• [What needs to be done] The expected output is every line below, reproduced exactly.

• [Data segment]
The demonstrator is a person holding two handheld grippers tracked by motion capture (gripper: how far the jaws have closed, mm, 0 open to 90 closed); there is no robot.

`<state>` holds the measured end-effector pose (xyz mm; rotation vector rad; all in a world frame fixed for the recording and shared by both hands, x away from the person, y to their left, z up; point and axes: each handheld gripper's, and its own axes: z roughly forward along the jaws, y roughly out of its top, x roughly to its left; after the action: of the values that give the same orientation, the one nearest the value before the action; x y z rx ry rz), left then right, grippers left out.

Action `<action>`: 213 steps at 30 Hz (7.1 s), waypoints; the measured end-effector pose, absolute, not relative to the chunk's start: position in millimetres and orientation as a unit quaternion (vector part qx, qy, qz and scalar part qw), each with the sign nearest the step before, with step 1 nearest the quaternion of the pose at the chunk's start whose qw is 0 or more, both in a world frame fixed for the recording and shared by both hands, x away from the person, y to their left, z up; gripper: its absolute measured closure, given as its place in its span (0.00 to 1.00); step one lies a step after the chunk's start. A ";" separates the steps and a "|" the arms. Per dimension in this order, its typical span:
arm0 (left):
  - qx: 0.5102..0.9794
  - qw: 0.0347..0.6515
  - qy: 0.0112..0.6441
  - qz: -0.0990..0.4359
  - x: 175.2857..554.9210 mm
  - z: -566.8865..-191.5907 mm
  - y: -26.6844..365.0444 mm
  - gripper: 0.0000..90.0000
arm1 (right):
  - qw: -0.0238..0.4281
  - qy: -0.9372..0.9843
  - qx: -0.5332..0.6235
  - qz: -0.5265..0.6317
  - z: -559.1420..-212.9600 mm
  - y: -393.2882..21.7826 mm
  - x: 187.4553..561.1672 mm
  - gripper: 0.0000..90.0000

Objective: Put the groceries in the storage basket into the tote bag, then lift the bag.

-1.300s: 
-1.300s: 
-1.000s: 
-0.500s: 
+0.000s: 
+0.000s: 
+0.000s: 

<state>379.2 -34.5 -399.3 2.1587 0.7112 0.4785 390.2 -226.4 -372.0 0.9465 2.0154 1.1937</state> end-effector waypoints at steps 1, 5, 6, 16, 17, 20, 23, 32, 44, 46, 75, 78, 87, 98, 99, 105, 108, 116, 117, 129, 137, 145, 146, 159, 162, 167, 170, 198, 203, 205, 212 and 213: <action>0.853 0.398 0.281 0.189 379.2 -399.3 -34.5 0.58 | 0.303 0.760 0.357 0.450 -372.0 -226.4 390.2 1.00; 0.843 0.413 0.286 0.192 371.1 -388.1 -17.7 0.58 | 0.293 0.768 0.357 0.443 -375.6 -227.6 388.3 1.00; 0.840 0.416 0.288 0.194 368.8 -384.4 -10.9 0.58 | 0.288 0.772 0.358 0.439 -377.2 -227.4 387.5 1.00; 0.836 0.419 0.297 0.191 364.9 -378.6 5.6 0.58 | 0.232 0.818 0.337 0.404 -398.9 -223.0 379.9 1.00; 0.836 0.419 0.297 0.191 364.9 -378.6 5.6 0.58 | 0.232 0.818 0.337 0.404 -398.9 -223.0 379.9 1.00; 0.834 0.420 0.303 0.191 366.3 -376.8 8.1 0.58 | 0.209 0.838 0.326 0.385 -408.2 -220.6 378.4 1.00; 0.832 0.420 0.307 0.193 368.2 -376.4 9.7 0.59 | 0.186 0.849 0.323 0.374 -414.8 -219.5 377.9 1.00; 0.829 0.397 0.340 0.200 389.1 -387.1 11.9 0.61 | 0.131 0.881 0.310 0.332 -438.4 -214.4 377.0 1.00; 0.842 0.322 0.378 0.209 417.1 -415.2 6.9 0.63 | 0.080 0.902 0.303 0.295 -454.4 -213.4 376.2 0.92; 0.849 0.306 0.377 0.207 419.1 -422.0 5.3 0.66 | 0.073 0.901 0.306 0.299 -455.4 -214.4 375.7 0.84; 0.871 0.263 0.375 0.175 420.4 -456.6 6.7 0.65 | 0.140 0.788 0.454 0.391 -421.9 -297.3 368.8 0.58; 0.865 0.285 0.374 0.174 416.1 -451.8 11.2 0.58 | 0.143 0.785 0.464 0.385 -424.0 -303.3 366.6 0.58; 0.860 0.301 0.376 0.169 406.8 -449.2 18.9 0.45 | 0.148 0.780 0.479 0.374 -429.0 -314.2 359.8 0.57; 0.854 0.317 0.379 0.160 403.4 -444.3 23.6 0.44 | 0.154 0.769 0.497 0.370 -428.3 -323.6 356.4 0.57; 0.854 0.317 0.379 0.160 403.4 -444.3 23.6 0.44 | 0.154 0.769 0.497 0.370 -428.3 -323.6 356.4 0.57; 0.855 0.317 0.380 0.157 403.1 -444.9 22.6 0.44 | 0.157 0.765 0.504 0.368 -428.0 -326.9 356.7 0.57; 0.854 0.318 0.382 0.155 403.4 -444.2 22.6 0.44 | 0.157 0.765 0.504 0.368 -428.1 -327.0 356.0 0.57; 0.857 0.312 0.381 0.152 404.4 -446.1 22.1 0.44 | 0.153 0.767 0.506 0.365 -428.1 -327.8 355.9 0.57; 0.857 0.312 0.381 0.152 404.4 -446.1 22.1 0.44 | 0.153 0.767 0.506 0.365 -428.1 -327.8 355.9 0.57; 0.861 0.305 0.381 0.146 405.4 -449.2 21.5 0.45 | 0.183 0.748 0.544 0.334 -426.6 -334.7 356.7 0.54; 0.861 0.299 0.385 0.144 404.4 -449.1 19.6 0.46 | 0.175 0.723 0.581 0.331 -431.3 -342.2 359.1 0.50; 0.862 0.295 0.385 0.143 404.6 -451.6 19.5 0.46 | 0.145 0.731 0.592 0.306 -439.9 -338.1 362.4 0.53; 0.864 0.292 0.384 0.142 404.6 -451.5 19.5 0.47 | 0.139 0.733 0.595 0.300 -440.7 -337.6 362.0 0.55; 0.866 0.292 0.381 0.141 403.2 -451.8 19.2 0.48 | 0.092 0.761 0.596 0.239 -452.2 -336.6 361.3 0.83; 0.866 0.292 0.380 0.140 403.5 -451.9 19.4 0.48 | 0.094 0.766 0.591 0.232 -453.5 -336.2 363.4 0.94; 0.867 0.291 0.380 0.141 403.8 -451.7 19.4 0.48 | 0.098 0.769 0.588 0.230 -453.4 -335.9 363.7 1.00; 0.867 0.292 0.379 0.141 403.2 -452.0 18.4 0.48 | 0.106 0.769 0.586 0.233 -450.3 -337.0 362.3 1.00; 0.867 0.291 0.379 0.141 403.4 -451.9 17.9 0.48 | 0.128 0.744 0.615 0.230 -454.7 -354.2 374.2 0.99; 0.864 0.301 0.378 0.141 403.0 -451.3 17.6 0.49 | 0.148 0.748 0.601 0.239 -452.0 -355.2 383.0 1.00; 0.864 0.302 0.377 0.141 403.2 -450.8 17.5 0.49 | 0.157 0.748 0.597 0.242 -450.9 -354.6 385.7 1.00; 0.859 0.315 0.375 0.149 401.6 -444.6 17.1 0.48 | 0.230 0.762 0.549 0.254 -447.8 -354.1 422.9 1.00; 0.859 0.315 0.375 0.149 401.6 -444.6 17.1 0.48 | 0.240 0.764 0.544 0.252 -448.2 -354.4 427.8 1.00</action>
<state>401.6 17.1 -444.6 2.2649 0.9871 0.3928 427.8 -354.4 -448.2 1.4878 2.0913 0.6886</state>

• [Task response]
The demonstrator is a person holding two handheld grippers tracked by motion capture (gripper: how far the jaws have closed, mm, 0 open to 90 closed); there is no robot.

`<state>` holds the measured end-effector pose (xyz mm; rotation vector rad; all in a world frame fixed for the recording and shared by both hands, x away from the person, y to their left, z up; point and axes: each handheld gripper's, and its own axes: z roughly forward along the jaws, y roughly out of its top, x roughly to its left; after the action: of the values that give the same orientation, the one nearest the value before the action; x y z rx ry rz), left then right, grippers left out.

Action `<action>`: 213 steps at 30 Hz (7.1 s), waypoints; the measured end-effector pose, absolute, not relative to the chunk's start: position in millimetres and orientation as a unit quaternion (vector part qx, qy, qz and scalar part qw), each with the sign nearest the step before, with step 1 nearest the quaternion of the pose at the chunk's start whose qw is 0 or more, both in a world frame fixed for the recording and shared by both hands, x away from the person, y to their left, z up; gripper: its absolute measured closure, given as its place in its span (0.00 to 1.00); step one lies a step after the chunk's start. A ";" separates the steps and a "|" the arms. Per dimension in this order, its typical span:
arm0 (left):
  - qx: 0.5102..0.9794
  - qw: 0.0347..0.6515
  - qy: 0.0112..0.6441
  - qz: -0.0990..0.4359
  - x: 175.2857..554.9210 mm
  - z: -566.8865..-191.5907 mm
  - y: -26.6844..365.0444 mm
  - gripper: 0.0000..90.0000
arm1 (right):
  - qw: -0.0238..0.4281
  - qy: -0.9372..0.9843
  - qx: -0.5332..0.6235
  - qz: -0.5265..0.6317
  - z: -559.1420..-212.9600 mm
  - y: -393.2882..21.7826 mm
  - x: 187.4553..561.1672 mm
  - gripper: 0.0000..90.0000

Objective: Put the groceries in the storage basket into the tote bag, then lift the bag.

-1.300s: 
-1.300s: 
-1.000s: 
-0.500s: 
+0.000s: 
+0.000s: 
+0.000s: 

<state>379.2 -34.5 -399.3 2.1587 0.7112 0.4785 390.2 -226.4 -372.0 0.9465 2.0154 1.1937</state> end-effector waypoints at steps 1, 5, 6, 16, 17, 20, 23, 32, 44, 46, 75, 78, 87, 98, 99, 105, 108, 116, 117, 129, 137, 145, 146, 159, 162, 167, 170, 198, 203, 205, 212 and 213: <action>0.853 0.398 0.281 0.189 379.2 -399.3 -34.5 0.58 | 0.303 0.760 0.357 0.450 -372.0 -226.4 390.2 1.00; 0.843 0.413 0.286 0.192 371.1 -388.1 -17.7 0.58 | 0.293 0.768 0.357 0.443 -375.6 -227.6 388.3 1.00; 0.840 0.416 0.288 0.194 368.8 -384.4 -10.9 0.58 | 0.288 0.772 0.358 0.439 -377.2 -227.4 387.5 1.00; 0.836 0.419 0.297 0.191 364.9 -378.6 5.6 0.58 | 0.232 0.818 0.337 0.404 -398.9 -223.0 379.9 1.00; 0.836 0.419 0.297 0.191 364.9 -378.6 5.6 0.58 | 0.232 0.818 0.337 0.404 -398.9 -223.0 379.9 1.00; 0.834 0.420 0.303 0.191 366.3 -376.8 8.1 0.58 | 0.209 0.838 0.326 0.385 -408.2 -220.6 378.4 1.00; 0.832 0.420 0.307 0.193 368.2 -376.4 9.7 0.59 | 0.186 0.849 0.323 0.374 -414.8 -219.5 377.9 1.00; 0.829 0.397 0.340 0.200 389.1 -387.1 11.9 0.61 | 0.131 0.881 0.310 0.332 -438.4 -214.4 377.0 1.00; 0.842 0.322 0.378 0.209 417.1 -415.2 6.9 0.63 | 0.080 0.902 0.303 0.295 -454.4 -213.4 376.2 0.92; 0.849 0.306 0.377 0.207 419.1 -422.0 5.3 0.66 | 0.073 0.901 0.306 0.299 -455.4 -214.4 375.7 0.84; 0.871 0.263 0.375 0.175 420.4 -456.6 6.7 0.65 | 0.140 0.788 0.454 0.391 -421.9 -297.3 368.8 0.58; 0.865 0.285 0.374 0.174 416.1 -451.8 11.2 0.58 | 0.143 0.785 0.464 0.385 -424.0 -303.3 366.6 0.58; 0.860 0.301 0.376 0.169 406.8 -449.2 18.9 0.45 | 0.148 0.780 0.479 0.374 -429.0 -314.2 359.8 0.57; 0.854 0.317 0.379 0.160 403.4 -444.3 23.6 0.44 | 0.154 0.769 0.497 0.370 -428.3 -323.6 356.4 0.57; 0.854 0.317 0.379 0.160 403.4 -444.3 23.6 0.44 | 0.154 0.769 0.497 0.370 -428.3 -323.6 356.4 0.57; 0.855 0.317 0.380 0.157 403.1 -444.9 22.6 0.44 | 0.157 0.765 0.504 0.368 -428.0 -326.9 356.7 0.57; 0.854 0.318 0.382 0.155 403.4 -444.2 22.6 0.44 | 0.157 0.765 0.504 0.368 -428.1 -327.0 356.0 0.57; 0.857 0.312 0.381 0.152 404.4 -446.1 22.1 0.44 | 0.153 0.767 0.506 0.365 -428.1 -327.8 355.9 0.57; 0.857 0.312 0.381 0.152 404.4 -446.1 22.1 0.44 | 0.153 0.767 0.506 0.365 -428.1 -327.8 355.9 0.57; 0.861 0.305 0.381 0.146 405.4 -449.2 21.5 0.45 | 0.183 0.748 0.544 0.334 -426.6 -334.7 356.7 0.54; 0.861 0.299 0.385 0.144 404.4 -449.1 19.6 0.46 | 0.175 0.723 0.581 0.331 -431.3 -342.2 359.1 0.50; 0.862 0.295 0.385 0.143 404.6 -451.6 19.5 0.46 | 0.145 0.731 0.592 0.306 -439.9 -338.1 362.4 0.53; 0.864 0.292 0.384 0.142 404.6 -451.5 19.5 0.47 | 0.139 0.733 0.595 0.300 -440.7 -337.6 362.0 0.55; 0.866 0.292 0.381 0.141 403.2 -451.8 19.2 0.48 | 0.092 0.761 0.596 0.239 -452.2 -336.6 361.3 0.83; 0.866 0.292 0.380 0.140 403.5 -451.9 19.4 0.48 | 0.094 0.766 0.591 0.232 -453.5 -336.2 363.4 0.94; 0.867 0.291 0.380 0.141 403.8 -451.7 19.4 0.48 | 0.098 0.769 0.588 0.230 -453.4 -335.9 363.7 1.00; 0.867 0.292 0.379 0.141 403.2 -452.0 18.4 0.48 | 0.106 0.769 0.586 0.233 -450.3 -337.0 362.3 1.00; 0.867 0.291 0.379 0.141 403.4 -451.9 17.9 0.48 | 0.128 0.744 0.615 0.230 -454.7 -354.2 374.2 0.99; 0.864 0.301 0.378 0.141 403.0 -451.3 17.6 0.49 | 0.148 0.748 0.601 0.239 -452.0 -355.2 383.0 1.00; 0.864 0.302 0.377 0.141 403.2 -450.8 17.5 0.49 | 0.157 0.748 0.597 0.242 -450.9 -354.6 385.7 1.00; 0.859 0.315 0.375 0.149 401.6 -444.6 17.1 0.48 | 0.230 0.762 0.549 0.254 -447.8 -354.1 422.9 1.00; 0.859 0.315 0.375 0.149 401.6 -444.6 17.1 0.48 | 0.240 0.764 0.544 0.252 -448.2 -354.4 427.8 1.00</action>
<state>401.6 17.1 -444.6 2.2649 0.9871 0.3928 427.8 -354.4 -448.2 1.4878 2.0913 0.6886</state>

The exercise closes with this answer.